WHAT THE EXERCISE ASKS → Every line from the one with "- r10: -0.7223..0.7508" to the one with "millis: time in", including those two, is to be copied exactly; all other lines of the entries below are left out.

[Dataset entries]
************

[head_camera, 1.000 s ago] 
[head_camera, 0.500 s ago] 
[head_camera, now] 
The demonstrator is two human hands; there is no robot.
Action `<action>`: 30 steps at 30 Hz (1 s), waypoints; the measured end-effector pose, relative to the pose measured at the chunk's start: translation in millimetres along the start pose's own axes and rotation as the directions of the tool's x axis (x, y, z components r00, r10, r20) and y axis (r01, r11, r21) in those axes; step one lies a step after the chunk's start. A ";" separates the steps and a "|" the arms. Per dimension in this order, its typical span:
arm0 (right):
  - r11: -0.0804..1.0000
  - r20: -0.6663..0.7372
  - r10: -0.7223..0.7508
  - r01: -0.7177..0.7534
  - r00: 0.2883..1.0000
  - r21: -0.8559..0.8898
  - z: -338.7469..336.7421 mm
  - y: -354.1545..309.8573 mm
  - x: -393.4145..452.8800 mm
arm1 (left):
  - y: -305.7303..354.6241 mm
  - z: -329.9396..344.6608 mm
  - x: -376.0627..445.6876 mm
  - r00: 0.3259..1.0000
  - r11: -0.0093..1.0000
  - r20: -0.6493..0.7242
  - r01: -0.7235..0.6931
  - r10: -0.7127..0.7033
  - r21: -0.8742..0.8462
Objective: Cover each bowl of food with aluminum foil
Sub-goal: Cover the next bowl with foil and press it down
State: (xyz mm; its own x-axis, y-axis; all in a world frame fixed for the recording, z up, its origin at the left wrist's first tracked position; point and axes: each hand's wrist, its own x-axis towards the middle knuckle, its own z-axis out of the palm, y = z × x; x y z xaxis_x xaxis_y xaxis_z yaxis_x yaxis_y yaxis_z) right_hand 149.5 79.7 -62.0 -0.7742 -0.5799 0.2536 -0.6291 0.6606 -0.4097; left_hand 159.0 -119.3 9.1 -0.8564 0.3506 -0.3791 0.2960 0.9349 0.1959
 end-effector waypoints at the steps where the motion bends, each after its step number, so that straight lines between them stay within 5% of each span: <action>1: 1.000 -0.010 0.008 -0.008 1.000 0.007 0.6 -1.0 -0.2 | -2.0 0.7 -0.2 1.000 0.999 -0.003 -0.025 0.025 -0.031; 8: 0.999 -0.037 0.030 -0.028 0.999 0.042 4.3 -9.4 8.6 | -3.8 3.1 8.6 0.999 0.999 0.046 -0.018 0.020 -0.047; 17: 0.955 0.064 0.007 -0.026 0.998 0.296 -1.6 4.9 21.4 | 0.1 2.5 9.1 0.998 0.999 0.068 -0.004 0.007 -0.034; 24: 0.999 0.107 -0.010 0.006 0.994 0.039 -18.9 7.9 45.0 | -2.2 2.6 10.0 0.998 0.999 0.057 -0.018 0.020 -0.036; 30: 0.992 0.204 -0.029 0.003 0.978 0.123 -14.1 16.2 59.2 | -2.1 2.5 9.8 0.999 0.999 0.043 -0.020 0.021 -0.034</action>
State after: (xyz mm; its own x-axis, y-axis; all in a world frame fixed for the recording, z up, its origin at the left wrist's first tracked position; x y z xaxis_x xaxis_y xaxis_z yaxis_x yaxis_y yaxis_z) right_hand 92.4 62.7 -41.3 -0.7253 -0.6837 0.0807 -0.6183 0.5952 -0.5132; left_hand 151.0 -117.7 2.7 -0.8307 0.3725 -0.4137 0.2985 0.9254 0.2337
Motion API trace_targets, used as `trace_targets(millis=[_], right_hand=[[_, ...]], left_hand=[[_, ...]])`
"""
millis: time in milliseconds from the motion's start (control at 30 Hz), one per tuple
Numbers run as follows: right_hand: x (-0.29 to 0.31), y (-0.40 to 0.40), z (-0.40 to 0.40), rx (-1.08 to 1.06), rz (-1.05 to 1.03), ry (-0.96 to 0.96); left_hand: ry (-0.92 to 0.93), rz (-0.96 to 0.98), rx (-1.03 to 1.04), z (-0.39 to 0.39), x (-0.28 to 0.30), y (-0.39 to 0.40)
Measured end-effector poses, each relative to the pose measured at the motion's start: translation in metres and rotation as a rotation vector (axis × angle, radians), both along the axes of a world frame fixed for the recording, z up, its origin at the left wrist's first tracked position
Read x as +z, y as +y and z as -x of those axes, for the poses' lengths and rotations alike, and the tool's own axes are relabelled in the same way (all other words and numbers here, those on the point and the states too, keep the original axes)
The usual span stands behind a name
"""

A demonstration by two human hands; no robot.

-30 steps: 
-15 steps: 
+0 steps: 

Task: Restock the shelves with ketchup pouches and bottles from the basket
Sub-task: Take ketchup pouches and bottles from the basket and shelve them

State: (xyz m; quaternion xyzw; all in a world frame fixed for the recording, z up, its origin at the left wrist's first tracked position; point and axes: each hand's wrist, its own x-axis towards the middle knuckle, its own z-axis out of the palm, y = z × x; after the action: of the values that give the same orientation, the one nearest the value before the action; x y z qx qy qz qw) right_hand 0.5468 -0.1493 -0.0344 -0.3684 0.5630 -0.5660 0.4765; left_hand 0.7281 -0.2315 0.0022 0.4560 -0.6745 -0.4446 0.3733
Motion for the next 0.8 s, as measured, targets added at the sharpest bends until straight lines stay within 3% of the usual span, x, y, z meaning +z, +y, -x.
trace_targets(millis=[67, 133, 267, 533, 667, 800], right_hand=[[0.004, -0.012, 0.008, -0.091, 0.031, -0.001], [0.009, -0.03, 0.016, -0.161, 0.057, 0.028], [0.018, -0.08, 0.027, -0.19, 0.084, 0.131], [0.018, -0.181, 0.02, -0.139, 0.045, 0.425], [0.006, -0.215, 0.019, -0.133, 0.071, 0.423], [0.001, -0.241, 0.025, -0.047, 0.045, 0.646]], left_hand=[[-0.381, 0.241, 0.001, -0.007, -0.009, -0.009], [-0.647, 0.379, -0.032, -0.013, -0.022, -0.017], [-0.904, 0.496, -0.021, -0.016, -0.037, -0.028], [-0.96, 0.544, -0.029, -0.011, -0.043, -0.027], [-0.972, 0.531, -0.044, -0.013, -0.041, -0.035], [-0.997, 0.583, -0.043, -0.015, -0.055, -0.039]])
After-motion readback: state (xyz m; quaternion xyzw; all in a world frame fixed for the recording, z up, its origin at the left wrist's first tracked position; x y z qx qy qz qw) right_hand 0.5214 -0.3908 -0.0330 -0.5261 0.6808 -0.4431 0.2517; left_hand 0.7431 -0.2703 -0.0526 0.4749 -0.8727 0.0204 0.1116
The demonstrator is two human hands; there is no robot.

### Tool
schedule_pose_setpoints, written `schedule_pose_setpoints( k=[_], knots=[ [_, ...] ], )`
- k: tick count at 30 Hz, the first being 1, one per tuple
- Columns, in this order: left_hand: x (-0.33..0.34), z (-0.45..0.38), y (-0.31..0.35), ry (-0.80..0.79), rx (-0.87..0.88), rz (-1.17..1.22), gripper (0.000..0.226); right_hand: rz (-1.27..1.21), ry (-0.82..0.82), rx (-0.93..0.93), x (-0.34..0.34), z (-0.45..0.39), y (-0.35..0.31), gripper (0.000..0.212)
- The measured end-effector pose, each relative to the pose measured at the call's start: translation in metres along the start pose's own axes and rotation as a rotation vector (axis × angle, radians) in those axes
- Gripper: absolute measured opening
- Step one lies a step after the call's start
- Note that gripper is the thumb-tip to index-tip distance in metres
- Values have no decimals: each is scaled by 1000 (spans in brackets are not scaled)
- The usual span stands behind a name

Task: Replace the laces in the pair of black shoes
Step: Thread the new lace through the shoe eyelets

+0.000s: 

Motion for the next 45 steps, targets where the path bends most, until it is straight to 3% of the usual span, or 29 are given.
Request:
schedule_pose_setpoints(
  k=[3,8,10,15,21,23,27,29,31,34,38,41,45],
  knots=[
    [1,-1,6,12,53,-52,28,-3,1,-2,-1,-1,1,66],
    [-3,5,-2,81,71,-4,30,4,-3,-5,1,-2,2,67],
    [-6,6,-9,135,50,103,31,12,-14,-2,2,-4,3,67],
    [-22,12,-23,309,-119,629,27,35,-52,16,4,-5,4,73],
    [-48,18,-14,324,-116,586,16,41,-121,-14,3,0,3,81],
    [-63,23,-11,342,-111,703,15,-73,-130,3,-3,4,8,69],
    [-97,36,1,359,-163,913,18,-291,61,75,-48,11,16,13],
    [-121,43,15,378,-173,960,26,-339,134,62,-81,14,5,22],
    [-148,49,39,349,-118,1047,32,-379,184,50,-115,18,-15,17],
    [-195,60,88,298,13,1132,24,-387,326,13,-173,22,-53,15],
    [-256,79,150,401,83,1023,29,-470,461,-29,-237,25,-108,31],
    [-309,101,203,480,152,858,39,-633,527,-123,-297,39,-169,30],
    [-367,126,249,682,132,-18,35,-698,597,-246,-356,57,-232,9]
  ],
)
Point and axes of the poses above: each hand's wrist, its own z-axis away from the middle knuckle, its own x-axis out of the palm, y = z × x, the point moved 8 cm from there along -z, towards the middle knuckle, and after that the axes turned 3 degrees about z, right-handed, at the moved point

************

SOLUTION TO THIS PROBLEM →
  - r10: -0.7223..0.7508
  - r01: -0.7177..0.7534
  - r00: 0.2883..1.0000
  - r21: -0.8559..0.8898
  - z: -338.7469..336.7421 mm
  - y: -354.1545..309.8573 mm
  - x: -393.4145..452.8800 mm
arm1 (left):
  - y: -305.7303..354.6241 mm
  - z: -329.9396..344.6608 mm
  - x: -376.0627..445.6876 mm
  - r00: 0.3259..1.0000
  - r11: -0.0093..1.0000
  - r20: -0.6493..0.7242
  - r01: -0.7235..0.6931
  - r10: -0.7127..0.7033
  - r21: -0.8742..0.8462
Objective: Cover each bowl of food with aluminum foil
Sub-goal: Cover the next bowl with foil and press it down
State: (xyz mm; its own x-axis, y-axis; all in a world frame fixed for the recording, z up, its origin at the left wrist's first tracked position; point and axes: each hand's wrist, its own x-axis towards the middle knuckle, its own z-axis out of the palm, y = z × x; x y z xaxis_x xaxis_y xaxis_z yaxis_x yaxis_y yaxis_z) right_hand 149.5 79.7 -62.0 -0.7742 -0.5799 0.2536 -0.6291 0.6606 -0.4097; left_hand 159.0 -119.3 9.1 -0.8564 0.3506 -0.3791 0.2960 0.9349 0.1959
 end-effector waypoints at the steps where the motion bends, each after its step number, so that straight lines between them stay within 5% of each span: <action>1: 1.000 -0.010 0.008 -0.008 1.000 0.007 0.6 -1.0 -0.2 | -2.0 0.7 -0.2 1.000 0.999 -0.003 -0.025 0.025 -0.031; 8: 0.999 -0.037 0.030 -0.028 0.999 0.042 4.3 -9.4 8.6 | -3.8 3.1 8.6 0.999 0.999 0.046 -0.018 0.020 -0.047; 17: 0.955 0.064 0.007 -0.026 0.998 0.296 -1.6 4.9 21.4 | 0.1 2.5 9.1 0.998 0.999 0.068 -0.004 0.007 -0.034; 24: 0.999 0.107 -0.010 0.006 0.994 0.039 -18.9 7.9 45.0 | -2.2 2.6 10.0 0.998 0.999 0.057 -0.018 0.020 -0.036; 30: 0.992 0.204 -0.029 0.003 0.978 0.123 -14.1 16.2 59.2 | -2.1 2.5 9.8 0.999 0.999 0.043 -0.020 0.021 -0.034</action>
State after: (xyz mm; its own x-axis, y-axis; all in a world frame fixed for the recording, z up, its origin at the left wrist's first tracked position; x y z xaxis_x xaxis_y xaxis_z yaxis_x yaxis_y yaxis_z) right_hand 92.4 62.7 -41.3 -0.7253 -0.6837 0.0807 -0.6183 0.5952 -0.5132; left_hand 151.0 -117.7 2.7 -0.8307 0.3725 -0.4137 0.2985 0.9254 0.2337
Motion API trace_targets, used as `trace_targets(millis=[_], right_hand=[[_, ...]], left_hand=[[_, ...]])`
"""
millis: time in milliseconds from the motion's start (control at 30 Hz), one per tuple

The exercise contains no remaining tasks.